随筆かも知れない

相続

2月10日

私も死ぬんです。死という縁をいただけば死ぬんです。皆さんも死という縁をいただかれたらみんな亡くなられるんです。この度はこの方がその縁をいただかれてお亡くなりになったのです。

なぜ死というご縁をいただくのでしょう。なぜというと難しいから分からないですけれど、一つ言えることは、すでに生・生まれるというご縁をいただいているから死というご縁をいただくということです。

私は今ここにこうしてすわっているんですが、思ってみれば生まれるというご縁をいただいて生まれさせていただいて、いちいち言えるはずもないほどの数知れないご縁をいただいて育った、育ったんではないですね、育てられたんです。

言ってみれば、いただいたご縁のかたまりがここにすわっているのであって、それを私が勝手に「私」と言っているだけのことです。まあ他に適当な言い方もないのだろうからよいとしても、自らを由として生まれたのでなく育ったのでもないということは知っておかなければなりません。

死にたくない、少しでも長生きしたい。そう思われたことはないですか。生まれることは喜んでも、死ぬことは忌み嫌っている、それが私たちではないですか。感情なんです、自分ではどうすることもできないから感情の世界に逃げているんです。

感情をもつことがいけないとはいいません、いけないといったところで人間であるいじょうどうしても持ってしまいますしね。けれど、感情だけではいけないと、これははっきり言えると思います。

先ほど私は生まれさせていただいた、育てられたと言いましたが、産んで下さり育てて下さるものを何と言うんですか。「親」と言うんです、そうではないですか。このかたまりの「親」はどなたか。このかたまりの、かたまりと言っていますが身体だけのことではありません、このかたまりの「親」はご縁の主である「大悲」である。

この大悲というのは阿弥陀さまの慈悲のお働きです。だから「親」といわず「親様」というのが本来の言い方です、知っているべきことを知っている方はそう仰有います。
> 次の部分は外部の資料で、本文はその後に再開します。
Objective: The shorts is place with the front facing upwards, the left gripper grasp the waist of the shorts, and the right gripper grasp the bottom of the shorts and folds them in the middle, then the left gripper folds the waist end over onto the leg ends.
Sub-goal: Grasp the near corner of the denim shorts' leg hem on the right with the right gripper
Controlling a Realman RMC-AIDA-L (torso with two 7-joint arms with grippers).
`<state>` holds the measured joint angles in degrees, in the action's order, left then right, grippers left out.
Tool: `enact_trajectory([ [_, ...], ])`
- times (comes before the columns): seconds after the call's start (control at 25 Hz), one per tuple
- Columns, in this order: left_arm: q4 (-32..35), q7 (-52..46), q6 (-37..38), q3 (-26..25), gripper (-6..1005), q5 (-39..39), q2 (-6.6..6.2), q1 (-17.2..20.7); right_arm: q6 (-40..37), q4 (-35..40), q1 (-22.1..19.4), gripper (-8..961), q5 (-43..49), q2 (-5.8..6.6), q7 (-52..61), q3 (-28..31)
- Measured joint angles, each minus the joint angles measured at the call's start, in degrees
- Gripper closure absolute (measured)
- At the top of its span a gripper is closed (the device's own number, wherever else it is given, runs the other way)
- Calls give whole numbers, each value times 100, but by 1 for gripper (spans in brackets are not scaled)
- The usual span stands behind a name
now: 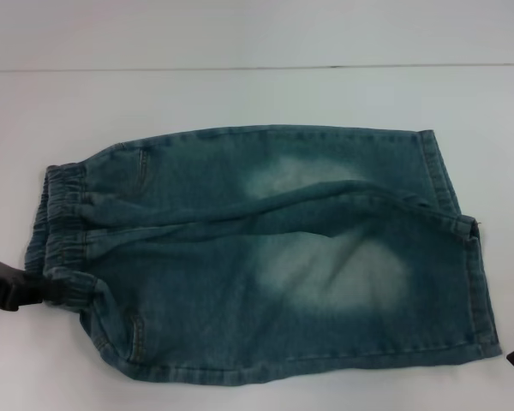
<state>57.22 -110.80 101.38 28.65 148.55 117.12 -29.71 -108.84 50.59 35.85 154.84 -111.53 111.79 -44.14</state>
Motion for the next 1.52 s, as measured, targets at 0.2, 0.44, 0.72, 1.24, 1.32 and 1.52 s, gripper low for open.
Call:
enact_trajectory([
  [0.2,-9,-35,-65,0,978,-2,25,0,212,-288,154,318,314,-39,84,-27],
  [0.44,-10,-38,-147,9,978,-2,74,26,379,-443,292,318,484,-102,145,-39],
  [0.72,-20,-38,-238,0,977,1,96,97,509,-502,418,318,486,-189,207,-68],
  [1.24,-38,-13,-405,38,976,55,154,163,691,-603,543,358,402,-228,194,-29],
  [1.32,-62,-8,-434,46,975,55,159,171,706,-604,544,364,395,-257,184,-47],
  [1.52,-80,-5,-434,45,975,60,162,179,811,-604,546,384,421,-335,179,-82],
])
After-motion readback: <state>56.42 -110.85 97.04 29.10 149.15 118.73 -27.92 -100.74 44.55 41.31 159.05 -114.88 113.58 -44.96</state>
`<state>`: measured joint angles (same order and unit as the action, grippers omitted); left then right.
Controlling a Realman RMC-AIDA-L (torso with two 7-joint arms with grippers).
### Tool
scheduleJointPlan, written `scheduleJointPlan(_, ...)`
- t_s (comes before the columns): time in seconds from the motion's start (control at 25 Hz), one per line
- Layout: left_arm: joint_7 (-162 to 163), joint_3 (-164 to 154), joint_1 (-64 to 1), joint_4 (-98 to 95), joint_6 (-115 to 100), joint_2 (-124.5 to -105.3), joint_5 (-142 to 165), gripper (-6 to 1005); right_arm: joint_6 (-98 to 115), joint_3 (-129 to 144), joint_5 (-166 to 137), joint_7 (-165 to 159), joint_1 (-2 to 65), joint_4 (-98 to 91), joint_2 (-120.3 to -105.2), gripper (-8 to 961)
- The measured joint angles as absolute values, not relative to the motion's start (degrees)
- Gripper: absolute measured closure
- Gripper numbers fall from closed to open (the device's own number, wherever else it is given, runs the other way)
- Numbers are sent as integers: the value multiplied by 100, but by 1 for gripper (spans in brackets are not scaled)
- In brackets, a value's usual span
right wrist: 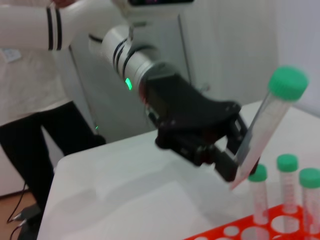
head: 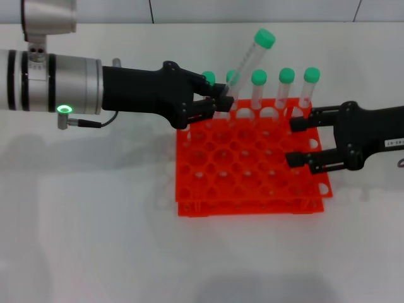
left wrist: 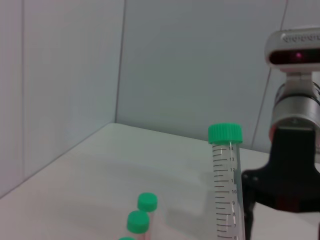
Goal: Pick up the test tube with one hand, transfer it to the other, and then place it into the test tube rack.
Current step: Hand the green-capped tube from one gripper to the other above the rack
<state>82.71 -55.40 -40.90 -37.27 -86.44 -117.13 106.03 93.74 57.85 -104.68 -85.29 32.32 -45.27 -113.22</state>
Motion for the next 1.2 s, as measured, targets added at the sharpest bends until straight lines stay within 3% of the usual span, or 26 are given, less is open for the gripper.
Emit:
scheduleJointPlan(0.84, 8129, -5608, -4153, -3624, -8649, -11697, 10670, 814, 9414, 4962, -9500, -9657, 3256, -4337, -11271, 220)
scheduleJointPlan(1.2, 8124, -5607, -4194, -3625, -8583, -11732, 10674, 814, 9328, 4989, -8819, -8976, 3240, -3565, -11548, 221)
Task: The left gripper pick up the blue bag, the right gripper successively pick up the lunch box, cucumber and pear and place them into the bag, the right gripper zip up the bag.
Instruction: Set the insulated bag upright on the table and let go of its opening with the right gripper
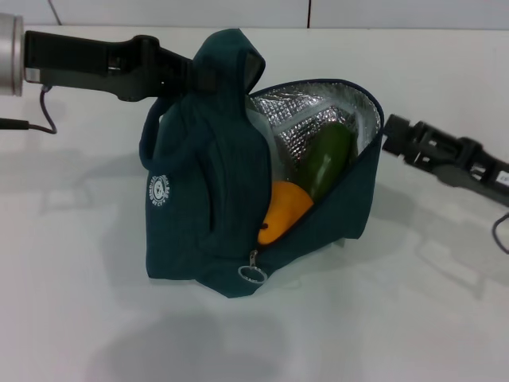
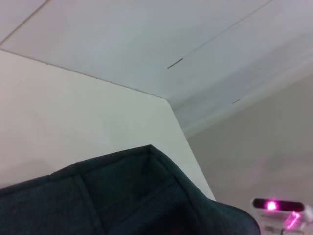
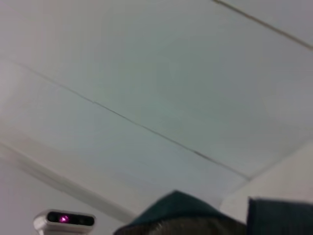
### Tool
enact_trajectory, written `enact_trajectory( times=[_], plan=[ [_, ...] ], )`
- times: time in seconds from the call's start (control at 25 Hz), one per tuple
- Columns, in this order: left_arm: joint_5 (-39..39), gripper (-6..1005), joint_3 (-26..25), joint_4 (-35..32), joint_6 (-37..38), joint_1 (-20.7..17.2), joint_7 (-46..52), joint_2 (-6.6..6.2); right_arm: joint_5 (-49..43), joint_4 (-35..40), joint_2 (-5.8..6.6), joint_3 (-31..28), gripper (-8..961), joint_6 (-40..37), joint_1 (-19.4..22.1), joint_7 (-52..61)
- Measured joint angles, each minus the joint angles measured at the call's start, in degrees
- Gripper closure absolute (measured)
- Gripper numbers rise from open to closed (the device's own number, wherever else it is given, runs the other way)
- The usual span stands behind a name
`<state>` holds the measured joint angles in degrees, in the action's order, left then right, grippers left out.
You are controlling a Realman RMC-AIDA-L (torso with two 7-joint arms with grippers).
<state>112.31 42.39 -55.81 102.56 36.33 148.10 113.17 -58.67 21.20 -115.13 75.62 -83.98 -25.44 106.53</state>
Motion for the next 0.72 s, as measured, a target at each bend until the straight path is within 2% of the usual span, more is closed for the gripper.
enact_trajectory(
  times=[0.28, 0.52, 0.72],
  plan=[
    [0.01, 953, 0.23, 0.0, 0.0, 0.47, -0.05, 0.02, -0.08, -4.43, -0.53, 1.45, 195, 2.62, -4.36, 0.4],
    [0.01, 953, 0.24, 0.0, 0.0, 0.5, -0.08, 0.03, -0.24, -4.15, -0.47, 4.49, 203, 2.93, -5.09, 0.0],
    [0.12, 953, 0.24, 0.0, 0.0, 0.5, -0.09, 0.03, -0.15, -3.99, -0.57, 4.88, 392, 2.87, -4.83, -1.23]
  ],
)
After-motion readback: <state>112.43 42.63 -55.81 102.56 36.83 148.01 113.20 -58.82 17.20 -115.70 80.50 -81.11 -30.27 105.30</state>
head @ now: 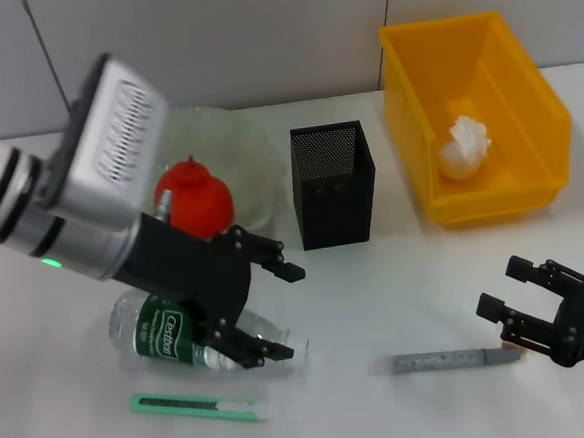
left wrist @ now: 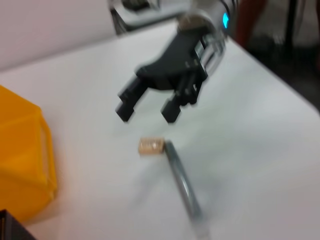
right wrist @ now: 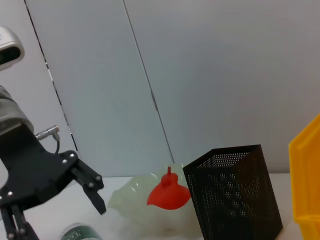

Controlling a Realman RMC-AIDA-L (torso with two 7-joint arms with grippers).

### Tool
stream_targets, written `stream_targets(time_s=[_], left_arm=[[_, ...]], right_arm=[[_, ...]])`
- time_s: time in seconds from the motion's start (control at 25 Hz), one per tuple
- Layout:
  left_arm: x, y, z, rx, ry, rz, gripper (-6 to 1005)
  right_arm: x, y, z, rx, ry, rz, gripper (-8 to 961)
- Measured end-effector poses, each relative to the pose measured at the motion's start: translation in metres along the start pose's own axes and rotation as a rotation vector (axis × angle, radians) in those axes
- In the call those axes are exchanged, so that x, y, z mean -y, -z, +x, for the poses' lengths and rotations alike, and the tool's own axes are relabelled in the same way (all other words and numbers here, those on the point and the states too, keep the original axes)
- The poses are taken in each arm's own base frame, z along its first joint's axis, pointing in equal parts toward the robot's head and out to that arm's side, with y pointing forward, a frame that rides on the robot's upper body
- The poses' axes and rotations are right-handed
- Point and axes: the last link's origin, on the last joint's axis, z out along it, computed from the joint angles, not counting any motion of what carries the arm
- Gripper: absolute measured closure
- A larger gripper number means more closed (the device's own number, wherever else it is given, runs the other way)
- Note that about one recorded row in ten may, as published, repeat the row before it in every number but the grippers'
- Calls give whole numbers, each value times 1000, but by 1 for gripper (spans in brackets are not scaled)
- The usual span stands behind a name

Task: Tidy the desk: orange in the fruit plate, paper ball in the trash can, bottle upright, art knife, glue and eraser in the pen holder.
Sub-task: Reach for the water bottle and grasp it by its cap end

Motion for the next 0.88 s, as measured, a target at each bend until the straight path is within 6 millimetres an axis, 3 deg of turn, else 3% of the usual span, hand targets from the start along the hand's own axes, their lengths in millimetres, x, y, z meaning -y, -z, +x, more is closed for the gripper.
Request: stream_targets(time_s=[0.36,0.88], left_arm=[[1,-37,27,293,-111,51,187],[0,-50,20,422,-124,7,188]], right_arm=[[0,-1,-1,6,-1,0,178],[1,-7,-5,14,2,-18,178]])
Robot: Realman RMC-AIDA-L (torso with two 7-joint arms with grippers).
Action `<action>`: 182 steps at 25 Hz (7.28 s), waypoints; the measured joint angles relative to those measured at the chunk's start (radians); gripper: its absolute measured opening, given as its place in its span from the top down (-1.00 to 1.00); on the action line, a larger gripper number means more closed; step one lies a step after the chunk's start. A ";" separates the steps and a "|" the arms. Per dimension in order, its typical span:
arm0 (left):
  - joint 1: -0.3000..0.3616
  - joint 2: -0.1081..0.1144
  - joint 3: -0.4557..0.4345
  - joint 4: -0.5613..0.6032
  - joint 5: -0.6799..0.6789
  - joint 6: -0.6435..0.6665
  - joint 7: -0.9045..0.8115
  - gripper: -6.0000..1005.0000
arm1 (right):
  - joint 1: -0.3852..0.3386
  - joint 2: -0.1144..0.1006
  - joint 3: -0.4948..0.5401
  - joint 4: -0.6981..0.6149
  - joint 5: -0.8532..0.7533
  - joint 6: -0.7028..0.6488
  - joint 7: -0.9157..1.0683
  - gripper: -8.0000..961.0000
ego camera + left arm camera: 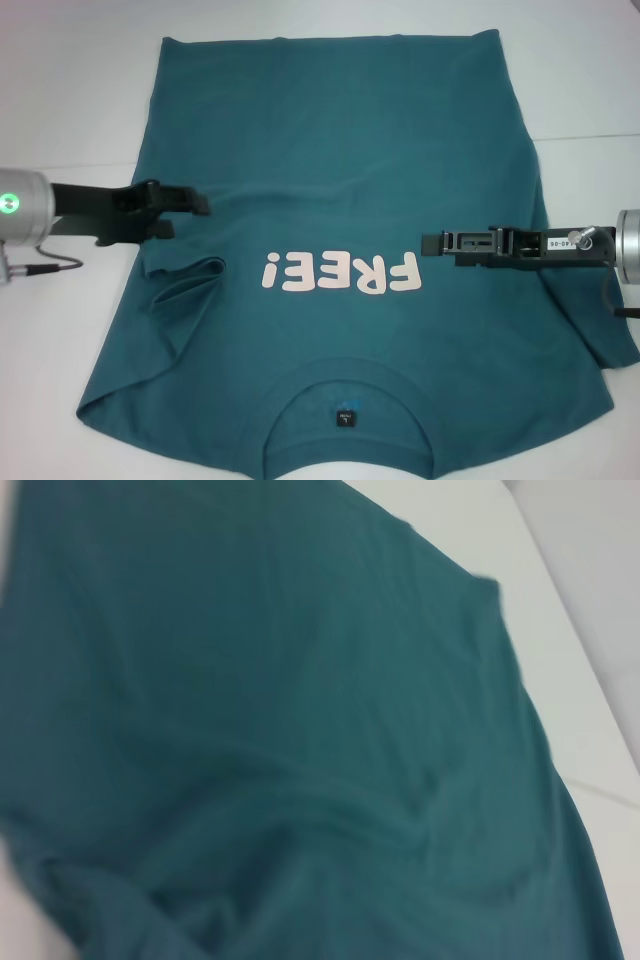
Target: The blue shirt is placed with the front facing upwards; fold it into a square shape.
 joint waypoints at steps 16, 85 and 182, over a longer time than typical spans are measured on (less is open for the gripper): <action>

私たちは「大悲」の子どもであるという自覚をはっきりと持たなければならない。そこに感情を越えた「道理」の世界が開けて来る。生まれることもご縁、死ぬこともご縁、同じくただいただくばかりのご縁である。「死ぬ」と言っても死ぬのでない、また一つご縁をいただくのです。

うんうんといまうなずいていて下さる方が幾人か居られます。こんなこと言うのはまことに申し訳ないんですが、今うなずいても家へ帰られたら「もう」というか「また」というかうなずけないんです。「けんどもやっぱり死にとうない」、それが私たちなんです。そういっている私がそうなんです。困ったことです。

けれど「親様」は子どもをよくご存じです。だからこその「五劫思惟」・「難行」だったんです。今一緒にお勤めしました「正信偈」に「煩悩障眼雖不見 大悲無倦常照我」とあるでしょう。全部お見通しなんです。だから私たちは「また」うなずけない自分に南無阿弥陀仏をいただくんです。

長くなるのでもう終わりますが、子供は親の何かを、鼻の形であったり強情な性質であったりするんですが、何かを相続して生まれて来るものです。「大悲」の子である我々は阿弥陀さまから何を相続しているんでしょう。


何日か前にあった「お通夜」でのお話の内容を思い出しながら書いたものです。お話の内容はこれだけではなかったのですが、大筋でだいたいこの通りであったと思います。